You can view the announcements for Medina and Guzman on the bcfc.com website.
I have to be honest in that the tiny bit I saw of Medina play in the friendly against Swindon Town showed he had some glimpses of talent.
At 24 he’s still relatively young and he was probably Cornella’s best player last season – although that being said I think he will make the same impact on the first team as Enric Valles.
Ivan Guzman is a different story.
Blues had referred to both Medina and Guzman as Cornella players when they took them on their tour but as I said in my last Spanish Connection piece I couldn’t find anything to back up the assertion that Guzman played for Blues’ partner club.

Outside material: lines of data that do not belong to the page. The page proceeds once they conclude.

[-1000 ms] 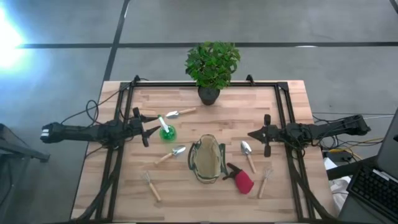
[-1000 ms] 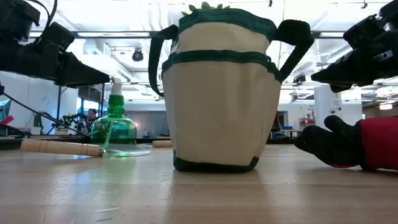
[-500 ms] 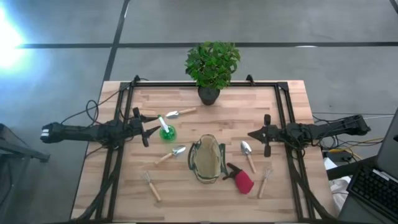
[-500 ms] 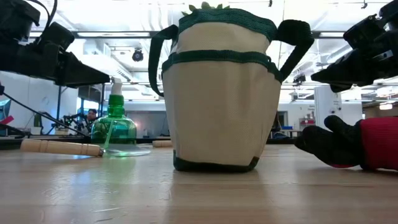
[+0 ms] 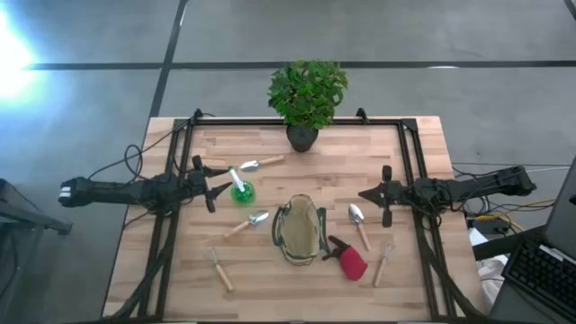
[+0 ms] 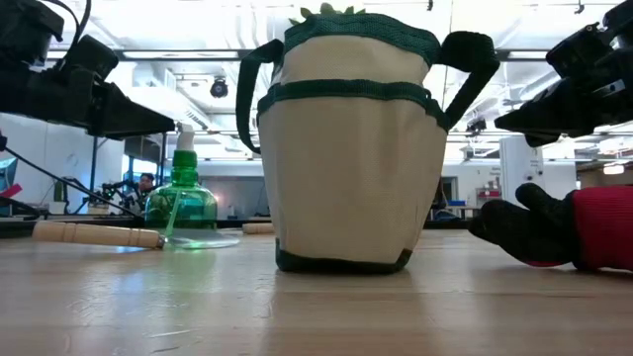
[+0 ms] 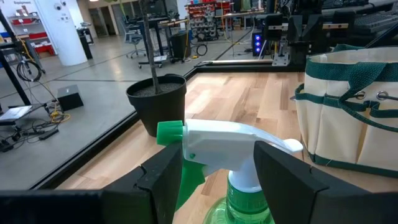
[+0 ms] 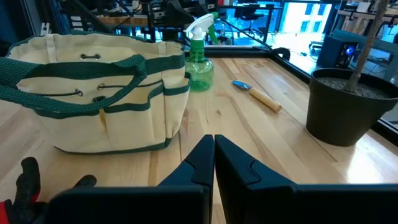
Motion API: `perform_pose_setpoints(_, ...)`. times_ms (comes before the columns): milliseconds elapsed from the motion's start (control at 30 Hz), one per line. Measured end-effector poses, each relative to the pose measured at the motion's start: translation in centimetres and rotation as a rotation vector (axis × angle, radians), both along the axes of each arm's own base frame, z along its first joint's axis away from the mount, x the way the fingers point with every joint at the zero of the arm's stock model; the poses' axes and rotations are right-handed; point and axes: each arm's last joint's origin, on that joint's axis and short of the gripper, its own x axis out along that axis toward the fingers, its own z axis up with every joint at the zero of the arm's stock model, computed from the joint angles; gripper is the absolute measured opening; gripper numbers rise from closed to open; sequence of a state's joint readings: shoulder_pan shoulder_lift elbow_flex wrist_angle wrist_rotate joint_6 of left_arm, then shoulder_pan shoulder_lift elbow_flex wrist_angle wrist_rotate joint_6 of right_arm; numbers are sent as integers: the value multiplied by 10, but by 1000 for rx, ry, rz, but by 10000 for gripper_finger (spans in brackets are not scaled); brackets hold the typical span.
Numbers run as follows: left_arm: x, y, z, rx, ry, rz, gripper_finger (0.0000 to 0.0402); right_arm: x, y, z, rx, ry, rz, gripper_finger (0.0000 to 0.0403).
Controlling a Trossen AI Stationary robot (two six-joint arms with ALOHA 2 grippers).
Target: Pick & Place Garden tools in Gardening bag
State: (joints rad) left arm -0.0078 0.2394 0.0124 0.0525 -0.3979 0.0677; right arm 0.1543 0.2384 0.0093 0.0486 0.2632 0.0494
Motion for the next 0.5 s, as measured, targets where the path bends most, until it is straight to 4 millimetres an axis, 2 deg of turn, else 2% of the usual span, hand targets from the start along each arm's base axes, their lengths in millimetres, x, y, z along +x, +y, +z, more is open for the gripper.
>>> perform_pose_setpoints(500,0,0,0,0,0,0,202,1,0,4,-17,-37,4,9)
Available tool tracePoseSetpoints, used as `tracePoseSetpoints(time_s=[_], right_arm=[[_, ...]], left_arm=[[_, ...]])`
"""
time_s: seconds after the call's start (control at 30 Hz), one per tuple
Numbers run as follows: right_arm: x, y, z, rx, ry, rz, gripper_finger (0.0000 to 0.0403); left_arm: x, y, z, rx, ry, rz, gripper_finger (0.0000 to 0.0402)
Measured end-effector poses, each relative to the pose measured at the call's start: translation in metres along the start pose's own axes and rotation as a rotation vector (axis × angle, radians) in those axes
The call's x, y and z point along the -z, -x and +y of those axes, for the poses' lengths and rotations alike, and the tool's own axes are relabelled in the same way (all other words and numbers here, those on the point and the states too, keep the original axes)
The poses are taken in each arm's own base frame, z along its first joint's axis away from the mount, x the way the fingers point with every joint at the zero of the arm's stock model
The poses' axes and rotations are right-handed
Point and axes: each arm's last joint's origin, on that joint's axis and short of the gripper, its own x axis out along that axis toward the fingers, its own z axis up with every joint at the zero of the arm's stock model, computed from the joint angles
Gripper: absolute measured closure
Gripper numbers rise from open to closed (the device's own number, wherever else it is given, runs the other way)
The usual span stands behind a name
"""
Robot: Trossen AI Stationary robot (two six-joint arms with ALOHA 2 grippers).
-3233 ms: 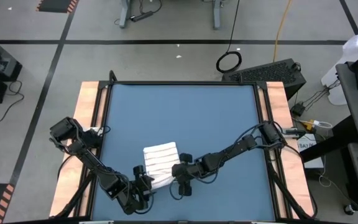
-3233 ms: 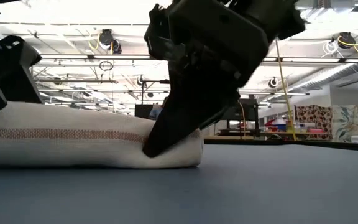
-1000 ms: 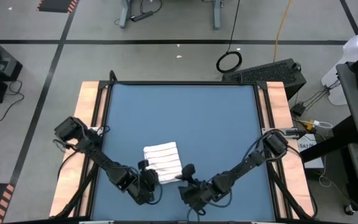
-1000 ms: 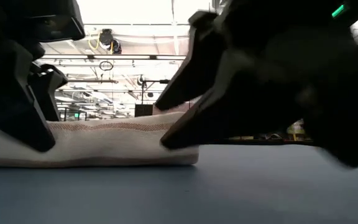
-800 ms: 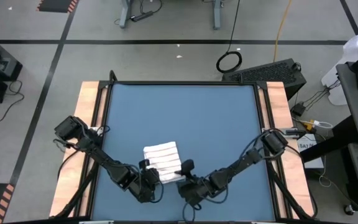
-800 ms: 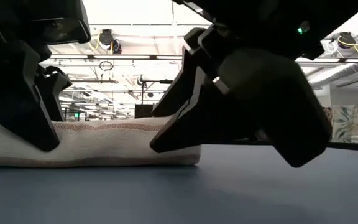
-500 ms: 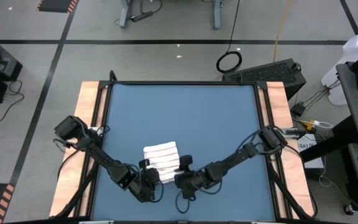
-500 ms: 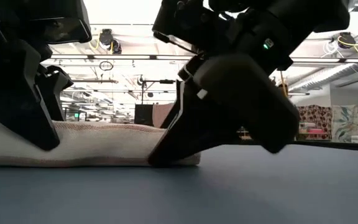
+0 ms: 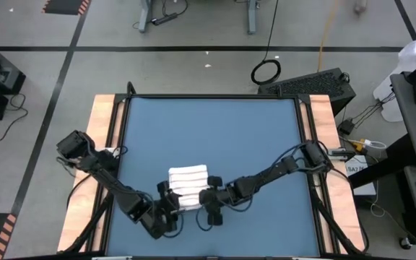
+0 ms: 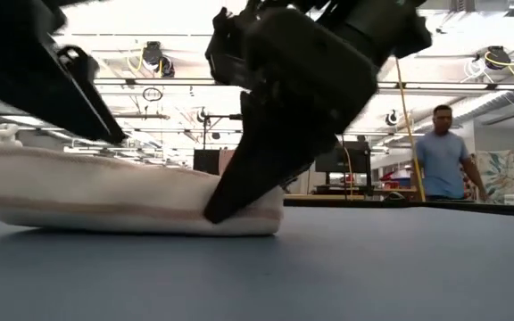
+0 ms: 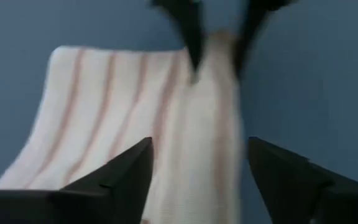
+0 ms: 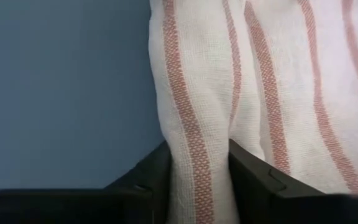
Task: Roll towel
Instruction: Roll the white towel
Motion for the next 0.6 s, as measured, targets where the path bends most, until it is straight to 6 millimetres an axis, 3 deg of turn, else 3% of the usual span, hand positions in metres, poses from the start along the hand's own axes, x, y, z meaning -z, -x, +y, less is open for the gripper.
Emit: tracePoseSetpoints(time_s=[0.13, 0.3, 0.6], right_arm=[[-0.004, -0.002, -0.012, -0.088, -0.109, 0.041, 0.0292], [-0.01, -0.003, -0.028, -0.198, -0.182, 0.089, 0.0296], [-0.014, -0.004, -0.042, -0.306, -0.24, 0.13, 0.0296]], left_arm=[[0.007, 0.011, -0.015, 0.047, -0.061, -0.054, 0.0113], [0.024, 0.018, -0.026, -0.007, -0.144, -0.117, 0.0107], [0.045, -0.001, -0.031, -0.075, -0.248, -0.082, 0.0107]])
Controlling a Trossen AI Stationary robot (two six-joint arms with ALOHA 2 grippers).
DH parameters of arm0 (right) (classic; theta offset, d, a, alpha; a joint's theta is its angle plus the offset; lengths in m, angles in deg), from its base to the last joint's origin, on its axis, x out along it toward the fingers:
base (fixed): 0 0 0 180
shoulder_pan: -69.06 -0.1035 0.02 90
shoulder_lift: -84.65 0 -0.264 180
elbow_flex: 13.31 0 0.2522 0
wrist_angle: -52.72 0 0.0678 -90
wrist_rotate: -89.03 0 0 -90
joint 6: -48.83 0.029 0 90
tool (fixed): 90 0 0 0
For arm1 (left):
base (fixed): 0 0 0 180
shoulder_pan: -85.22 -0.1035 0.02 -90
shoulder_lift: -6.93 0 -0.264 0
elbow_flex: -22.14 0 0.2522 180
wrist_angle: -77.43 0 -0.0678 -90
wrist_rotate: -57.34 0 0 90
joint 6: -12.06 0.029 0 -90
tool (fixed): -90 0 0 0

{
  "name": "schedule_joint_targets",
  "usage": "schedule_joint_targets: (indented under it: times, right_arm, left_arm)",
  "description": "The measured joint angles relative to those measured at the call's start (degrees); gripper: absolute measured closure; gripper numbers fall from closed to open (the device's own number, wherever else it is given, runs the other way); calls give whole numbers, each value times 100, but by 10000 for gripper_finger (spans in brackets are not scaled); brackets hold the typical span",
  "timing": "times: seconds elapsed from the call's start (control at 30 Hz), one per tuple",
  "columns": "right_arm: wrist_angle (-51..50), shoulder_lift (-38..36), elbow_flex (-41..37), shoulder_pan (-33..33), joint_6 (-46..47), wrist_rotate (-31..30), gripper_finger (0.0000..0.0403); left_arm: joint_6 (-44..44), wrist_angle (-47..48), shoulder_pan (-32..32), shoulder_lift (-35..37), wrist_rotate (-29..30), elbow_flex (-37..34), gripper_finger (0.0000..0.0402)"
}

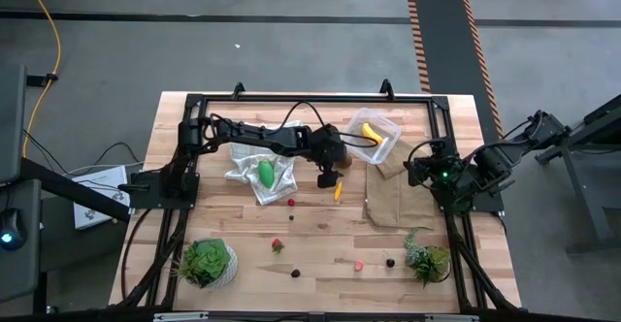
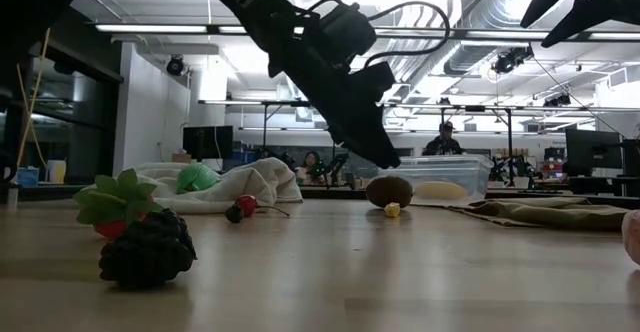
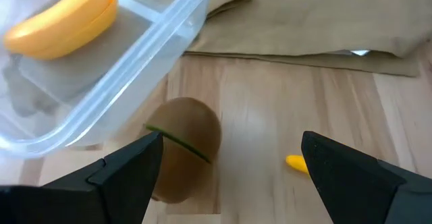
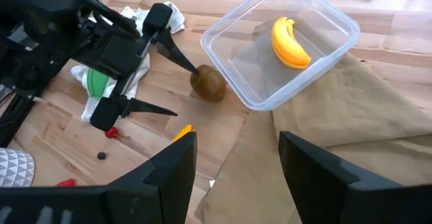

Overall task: Pick and placing Produce into tupperware
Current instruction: Put the brown kiwi into the transparent bin

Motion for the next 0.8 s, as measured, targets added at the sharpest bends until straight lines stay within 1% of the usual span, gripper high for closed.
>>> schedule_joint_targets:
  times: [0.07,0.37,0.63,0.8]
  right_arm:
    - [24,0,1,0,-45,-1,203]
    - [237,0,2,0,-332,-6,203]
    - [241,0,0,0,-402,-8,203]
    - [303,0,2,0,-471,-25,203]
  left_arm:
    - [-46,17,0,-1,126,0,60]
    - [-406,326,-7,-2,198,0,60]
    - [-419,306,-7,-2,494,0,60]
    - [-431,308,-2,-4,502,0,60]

Why sign him and loan him back?
The spectre of Profit and Sustainability rules clearly lives on in many people’s minds, because the immediate assumption I saw from many fans on social media was that the transfer of Guzman is a dodge to help improve Blues’ standing with respect to the rules.
That would make sense if Blues were making any money on the deal – which I don’t believe is the case.
It would make no sense for Cornella to pay a loan fee for a player that they could have signed on a free themselves.
Likewise, Guzman’s age means that this isn’t a signing with an eye on the future.
The most logical answer for me is the simplest one – that Blues are repaying their part of the partnership which has not just brought them Agus Medina but has also seen them bring in a new women’s manager and u23 manager in the last few months.
I can’t imagine Guzman would be on more than about £1k per week; so with signing on fees, agent fees and whatever else I can’t see how it would cost us more than £100k this year to do this deal.
It’s not hard to see other situations where a club in a partnership have “gifted” a player to their partner club.
For example, Manchester City caused controversy when they signed Anthony Caceres from Central Coast Mariners and immediately loaned him to their A-League partner Melbourne City.
This enabled both Melbourne and Central Coast Mariners to circumvent transfer rules in Australia.
The difference between Blues and Man City is that Man City owned a stake in Melbourne City; Blues do not own a stake in UE Cornella.
It’s possible Guzman isn’t the only player who will tread this path either.
There are at least two further players currently training with the u23 side in Birmingham who could potentially be signed and then sent on to Cornella – although Blues could feasibly say that they are a future investment due to their youth.
One thing is for sure – the connection between Blues and Cornella is deepening. We have to hope that there will continue to be benefits for Blues too.